Perhaps it was whilst on the journey to fetch home his son, that he became closely acquainted with the Quakers. He tells us how he had heard of their simple and conscientious living, and "he considered within himself that if they were really such as even their enemies were forced to acknowledge, there must be something extraordinary about them." Whether or not this knowledge was gained in Aberdeen, where a meeting had been gathered now more than a year, we do not know. But, "being in London" on some errand or other, he had opportunities to enquire into the Quaker principles and practises, which he did to such purpose, that his mind became convinced that their tenets were according to the Scriptures. Still, the cautious Scotchman did not immediately join them.

Immediately afterwards we find David Barclay in prison in Edinbro' Castle. Although he had suffered for the king, he was accused of having held office under Cromwell, and it might have gone hardly with him had he not been befriended by his old chief, the Earl of Middleton. Through the influence of that nobleman the proceedings were quashed, and he was liberated.

This imprisonment, in the ordering of God's providence, brought to the right issue the great crisis of his life. In the same room with him in Edinbro' Castle was imprisoned Sir John Swintoune, who from a soldier and a Presbyterian had become a thorough Quaker. He was so zealous in propagating his opinions that the only way to silence him was to keep him in solitary confinement, which was at one time done for several weeks. No wonder, then, that he urged on David Barclay the full acceptance of the truth.

On leaving the Castle, the colonel seems to have remained in Edinbro' even after he had sent his son, in company with a Quaker, David Falconer, to Ury. In Edinbro' he came out as an acknowledged Friend.

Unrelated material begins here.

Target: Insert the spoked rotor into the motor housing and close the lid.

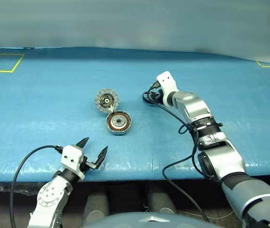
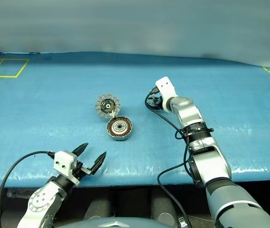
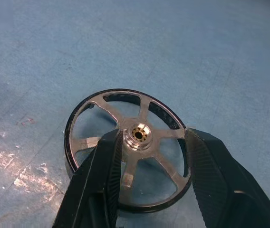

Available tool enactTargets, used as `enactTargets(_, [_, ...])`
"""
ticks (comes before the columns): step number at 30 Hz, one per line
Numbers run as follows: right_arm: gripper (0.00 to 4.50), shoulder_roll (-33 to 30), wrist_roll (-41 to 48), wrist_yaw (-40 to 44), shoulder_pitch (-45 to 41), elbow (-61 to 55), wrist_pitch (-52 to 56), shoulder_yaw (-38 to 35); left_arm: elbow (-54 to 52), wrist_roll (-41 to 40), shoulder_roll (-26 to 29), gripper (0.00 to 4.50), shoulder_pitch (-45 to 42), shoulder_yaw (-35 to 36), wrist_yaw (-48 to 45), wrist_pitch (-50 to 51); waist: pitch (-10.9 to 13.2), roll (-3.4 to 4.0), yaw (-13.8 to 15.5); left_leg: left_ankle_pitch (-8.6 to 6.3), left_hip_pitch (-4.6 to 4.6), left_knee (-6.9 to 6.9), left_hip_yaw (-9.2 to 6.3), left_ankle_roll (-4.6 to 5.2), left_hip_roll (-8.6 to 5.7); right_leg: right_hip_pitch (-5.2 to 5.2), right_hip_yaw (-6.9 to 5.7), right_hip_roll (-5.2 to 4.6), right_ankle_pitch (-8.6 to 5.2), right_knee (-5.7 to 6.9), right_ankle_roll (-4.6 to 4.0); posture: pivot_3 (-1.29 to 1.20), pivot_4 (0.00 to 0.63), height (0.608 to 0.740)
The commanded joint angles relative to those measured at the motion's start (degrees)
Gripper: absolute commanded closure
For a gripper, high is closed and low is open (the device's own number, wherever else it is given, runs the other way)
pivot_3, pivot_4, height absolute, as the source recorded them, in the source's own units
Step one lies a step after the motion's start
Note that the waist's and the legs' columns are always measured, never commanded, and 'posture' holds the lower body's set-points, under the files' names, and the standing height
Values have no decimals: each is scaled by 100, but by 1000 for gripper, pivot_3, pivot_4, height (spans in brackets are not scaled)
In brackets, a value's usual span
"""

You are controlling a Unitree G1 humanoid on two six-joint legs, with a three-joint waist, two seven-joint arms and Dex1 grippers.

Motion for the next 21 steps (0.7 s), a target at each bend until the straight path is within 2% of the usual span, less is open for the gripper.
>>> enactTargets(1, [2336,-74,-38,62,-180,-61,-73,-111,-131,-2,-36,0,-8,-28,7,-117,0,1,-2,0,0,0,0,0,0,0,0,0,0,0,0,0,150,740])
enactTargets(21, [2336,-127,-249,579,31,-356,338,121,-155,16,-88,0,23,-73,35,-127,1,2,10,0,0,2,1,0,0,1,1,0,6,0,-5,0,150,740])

He tells us what points satisfied his sober and careful judgment that the Quakers were right. He was struck with the correspondence between their peace principles and Isaiah's prophecy, that in Gospel times they would beat their swords into ploughshares, and their spears into pruning-hooks. Then again, they were all as brothers, loving and standing by each other, and had not Christ said, that his disciples should be known by their mutual love? The courageous soldier was in sympathy with those who, whilst others worshipped God by stealth, bravely dared all persecution by openly assembling to worship God as their consciences dictated. So he thought within himself, that "if the Lord Jesus Christ had a visible Church on earth these must be they." But all this merely cleared the ground for the final and decisive proof, without which he would never have made a Friend. Feeling his judgment satisfied by these tests, he yielded his heart to the influence of the truth, and he experienced a peace which insults and sufferings could not disturb, and gained an experimental acquaintance with God that satisfied the cravings of his soul.